DATA SUPPLIED:
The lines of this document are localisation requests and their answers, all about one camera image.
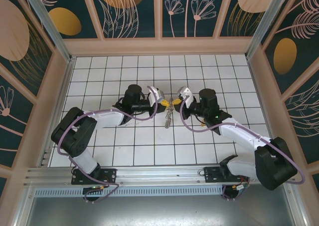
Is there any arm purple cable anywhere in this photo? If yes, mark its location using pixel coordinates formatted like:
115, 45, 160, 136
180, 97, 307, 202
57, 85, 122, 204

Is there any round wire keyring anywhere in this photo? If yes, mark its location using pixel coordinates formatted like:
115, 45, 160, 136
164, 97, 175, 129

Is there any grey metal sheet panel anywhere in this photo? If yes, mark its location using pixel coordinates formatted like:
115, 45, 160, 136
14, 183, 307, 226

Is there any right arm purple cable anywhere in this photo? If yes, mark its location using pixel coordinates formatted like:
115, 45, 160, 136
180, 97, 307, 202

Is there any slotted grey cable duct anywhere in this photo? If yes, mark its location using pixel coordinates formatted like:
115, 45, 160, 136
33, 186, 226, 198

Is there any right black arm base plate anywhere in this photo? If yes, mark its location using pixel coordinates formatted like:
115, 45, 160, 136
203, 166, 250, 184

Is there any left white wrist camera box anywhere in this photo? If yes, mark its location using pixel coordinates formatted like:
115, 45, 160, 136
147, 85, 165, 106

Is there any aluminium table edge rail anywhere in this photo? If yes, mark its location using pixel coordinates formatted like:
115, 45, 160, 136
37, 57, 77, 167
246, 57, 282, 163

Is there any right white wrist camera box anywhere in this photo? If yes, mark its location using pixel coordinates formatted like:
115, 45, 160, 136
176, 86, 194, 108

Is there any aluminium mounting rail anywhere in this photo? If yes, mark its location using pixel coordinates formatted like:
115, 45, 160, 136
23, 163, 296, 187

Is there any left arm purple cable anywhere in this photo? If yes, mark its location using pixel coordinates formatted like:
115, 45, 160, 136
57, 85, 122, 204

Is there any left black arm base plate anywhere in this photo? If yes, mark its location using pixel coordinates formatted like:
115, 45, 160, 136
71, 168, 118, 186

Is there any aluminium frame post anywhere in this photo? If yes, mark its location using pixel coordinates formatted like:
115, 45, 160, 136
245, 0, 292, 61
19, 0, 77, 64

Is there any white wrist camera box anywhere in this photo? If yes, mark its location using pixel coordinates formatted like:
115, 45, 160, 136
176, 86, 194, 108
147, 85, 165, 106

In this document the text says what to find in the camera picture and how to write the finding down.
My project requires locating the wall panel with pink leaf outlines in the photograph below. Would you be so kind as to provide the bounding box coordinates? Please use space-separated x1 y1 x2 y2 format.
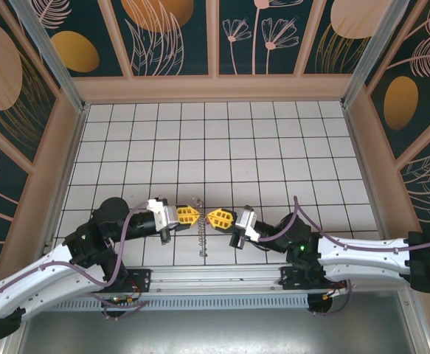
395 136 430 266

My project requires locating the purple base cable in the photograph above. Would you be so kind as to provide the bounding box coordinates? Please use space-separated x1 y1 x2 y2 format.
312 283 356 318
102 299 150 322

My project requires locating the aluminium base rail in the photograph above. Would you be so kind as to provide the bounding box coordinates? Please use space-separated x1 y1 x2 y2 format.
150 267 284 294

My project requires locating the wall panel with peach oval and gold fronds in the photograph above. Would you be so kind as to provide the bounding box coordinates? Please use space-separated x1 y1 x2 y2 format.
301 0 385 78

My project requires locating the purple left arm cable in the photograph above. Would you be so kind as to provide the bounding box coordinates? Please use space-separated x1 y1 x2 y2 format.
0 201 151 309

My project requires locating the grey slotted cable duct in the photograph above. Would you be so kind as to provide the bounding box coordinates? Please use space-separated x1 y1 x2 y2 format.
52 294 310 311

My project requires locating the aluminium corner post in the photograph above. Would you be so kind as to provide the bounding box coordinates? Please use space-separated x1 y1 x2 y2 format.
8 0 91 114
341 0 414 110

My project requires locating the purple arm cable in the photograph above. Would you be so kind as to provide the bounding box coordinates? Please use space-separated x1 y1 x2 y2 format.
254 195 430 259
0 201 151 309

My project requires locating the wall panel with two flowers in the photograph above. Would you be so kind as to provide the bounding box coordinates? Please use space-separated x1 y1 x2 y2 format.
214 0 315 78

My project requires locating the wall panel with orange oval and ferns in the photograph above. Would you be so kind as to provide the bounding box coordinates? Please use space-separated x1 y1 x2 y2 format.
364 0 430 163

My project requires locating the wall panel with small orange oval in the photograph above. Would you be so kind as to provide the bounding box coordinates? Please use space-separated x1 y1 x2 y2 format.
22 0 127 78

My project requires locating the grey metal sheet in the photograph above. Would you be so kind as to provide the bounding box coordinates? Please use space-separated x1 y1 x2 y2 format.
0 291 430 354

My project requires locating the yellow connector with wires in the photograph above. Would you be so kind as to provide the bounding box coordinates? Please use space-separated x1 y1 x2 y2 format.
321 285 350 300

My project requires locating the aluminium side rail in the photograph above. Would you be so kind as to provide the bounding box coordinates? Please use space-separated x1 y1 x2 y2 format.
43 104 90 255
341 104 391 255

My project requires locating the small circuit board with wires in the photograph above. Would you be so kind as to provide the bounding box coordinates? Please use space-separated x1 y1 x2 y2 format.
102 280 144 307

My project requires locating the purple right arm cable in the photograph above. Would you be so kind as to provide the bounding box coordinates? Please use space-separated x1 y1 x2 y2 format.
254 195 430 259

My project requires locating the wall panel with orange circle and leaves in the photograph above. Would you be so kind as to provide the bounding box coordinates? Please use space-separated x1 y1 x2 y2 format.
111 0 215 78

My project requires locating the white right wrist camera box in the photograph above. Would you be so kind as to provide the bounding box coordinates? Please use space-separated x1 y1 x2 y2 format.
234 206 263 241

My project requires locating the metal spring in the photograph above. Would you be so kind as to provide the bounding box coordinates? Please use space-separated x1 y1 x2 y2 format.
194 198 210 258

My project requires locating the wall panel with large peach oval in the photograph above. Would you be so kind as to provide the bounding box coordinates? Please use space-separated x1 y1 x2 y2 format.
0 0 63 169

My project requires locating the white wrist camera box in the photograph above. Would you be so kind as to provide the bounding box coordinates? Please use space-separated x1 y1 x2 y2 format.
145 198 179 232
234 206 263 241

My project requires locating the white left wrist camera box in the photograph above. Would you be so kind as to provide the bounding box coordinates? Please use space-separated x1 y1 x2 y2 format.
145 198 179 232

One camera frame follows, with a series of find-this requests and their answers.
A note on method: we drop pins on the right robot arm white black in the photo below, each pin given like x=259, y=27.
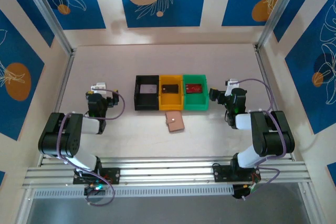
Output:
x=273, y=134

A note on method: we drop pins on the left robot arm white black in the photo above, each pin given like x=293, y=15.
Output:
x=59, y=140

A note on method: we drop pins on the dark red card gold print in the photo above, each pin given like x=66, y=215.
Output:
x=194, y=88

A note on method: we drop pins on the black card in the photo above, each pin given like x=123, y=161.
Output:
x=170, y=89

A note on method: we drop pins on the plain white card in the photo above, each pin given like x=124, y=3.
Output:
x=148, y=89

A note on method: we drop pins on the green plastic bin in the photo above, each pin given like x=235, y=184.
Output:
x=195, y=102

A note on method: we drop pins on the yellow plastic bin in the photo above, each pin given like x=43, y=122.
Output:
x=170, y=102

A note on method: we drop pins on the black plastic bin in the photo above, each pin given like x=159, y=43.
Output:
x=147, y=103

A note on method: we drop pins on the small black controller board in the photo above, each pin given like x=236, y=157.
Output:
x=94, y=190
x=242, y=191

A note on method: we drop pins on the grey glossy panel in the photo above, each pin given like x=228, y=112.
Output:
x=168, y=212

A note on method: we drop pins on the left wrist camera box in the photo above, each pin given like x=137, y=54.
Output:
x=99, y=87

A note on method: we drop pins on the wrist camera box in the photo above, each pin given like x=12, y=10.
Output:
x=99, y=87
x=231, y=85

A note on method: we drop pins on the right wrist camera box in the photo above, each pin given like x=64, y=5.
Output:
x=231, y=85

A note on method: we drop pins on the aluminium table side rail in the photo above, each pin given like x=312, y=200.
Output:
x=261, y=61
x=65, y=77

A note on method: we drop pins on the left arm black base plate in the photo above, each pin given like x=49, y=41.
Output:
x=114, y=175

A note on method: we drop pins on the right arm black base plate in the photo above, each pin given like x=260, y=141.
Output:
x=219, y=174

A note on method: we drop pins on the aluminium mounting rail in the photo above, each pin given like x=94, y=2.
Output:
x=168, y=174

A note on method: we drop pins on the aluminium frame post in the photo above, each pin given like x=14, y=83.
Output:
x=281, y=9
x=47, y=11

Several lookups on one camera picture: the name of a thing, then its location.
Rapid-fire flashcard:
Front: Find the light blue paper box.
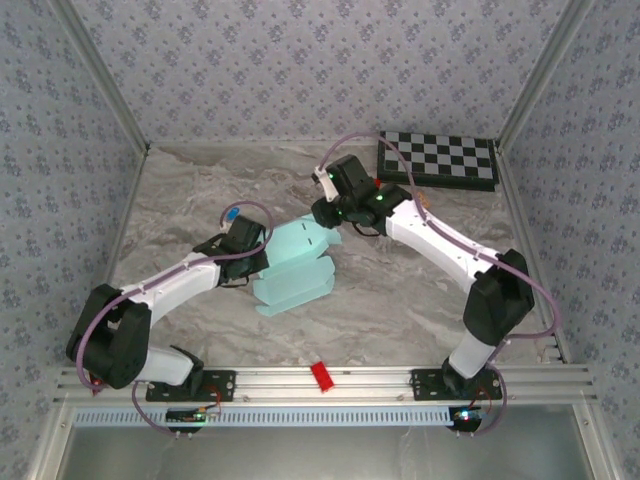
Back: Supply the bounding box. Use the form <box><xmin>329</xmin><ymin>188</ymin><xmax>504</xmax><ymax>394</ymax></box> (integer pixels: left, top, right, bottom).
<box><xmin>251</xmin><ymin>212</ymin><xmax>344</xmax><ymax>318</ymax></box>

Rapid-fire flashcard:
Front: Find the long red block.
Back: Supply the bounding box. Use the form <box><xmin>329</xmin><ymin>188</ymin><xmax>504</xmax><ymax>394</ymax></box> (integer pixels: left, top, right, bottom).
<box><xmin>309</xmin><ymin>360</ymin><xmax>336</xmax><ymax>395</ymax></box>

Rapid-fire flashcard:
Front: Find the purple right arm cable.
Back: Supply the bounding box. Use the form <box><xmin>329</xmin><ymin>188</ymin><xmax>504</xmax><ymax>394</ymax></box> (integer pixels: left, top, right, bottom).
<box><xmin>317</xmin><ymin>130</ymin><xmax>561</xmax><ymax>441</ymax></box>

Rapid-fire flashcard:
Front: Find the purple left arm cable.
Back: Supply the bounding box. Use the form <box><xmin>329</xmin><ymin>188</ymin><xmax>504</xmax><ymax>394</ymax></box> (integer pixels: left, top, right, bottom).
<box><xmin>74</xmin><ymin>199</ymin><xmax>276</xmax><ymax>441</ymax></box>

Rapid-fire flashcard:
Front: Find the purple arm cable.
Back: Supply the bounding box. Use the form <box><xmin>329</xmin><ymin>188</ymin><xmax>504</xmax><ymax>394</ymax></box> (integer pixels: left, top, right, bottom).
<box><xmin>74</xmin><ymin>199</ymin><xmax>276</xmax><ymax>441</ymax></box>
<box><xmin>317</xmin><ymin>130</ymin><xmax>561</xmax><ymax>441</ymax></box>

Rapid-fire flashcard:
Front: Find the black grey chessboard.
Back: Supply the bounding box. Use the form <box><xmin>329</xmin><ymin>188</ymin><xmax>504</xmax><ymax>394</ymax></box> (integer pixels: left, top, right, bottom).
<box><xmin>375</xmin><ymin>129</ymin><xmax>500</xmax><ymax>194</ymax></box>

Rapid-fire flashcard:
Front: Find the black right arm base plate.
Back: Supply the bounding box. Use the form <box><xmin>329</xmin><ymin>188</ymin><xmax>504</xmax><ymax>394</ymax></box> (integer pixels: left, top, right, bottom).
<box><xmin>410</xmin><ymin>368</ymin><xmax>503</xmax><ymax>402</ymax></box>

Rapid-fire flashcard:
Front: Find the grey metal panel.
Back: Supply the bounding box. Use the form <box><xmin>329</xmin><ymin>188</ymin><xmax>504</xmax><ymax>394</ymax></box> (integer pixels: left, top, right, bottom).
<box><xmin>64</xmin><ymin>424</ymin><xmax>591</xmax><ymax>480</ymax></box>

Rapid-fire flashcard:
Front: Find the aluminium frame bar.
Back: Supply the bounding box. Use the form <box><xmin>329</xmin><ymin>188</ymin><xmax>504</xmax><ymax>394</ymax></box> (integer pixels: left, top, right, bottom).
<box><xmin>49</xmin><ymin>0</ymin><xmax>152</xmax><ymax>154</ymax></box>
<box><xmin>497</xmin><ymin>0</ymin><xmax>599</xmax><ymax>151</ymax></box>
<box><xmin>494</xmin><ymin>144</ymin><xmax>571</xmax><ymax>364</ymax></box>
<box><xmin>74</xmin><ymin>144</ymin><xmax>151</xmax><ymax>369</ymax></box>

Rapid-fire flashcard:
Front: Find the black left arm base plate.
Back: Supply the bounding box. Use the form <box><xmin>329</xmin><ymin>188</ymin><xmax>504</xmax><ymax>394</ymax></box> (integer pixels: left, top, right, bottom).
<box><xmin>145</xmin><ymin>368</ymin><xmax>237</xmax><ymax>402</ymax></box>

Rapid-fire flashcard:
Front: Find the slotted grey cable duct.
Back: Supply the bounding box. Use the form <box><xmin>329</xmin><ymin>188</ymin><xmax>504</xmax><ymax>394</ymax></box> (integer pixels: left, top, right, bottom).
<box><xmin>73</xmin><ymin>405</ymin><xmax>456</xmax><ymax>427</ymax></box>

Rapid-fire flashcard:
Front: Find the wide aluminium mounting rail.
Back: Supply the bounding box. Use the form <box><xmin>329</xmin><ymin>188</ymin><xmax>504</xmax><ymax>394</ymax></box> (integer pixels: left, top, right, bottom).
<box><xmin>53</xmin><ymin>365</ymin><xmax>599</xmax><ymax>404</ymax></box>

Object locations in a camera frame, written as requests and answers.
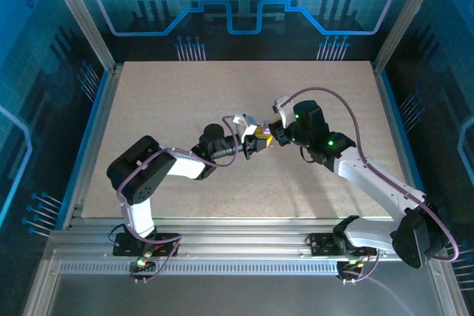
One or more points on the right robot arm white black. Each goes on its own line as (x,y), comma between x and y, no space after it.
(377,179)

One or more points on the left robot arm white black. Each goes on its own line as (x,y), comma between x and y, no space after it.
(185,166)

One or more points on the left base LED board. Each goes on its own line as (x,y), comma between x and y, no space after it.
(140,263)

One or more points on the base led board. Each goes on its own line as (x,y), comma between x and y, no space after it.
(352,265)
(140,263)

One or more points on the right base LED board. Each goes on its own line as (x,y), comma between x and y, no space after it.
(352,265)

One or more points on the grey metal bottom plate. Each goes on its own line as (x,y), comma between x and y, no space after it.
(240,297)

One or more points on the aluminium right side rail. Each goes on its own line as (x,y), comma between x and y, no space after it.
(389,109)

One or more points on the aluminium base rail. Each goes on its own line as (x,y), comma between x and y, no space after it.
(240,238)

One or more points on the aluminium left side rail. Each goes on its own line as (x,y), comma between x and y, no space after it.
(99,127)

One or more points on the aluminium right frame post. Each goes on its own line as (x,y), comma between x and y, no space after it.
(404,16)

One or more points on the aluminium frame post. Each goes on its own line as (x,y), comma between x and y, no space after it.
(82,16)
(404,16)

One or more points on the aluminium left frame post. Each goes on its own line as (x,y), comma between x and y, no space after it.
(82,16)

BRIEF: Show each line in the listing above that has "picture".

ANSWER AREA:
In this document the text says what to find in the camera picture and how to write the finding down.
Several lookups on one camera picture: the name of a thing, then its location.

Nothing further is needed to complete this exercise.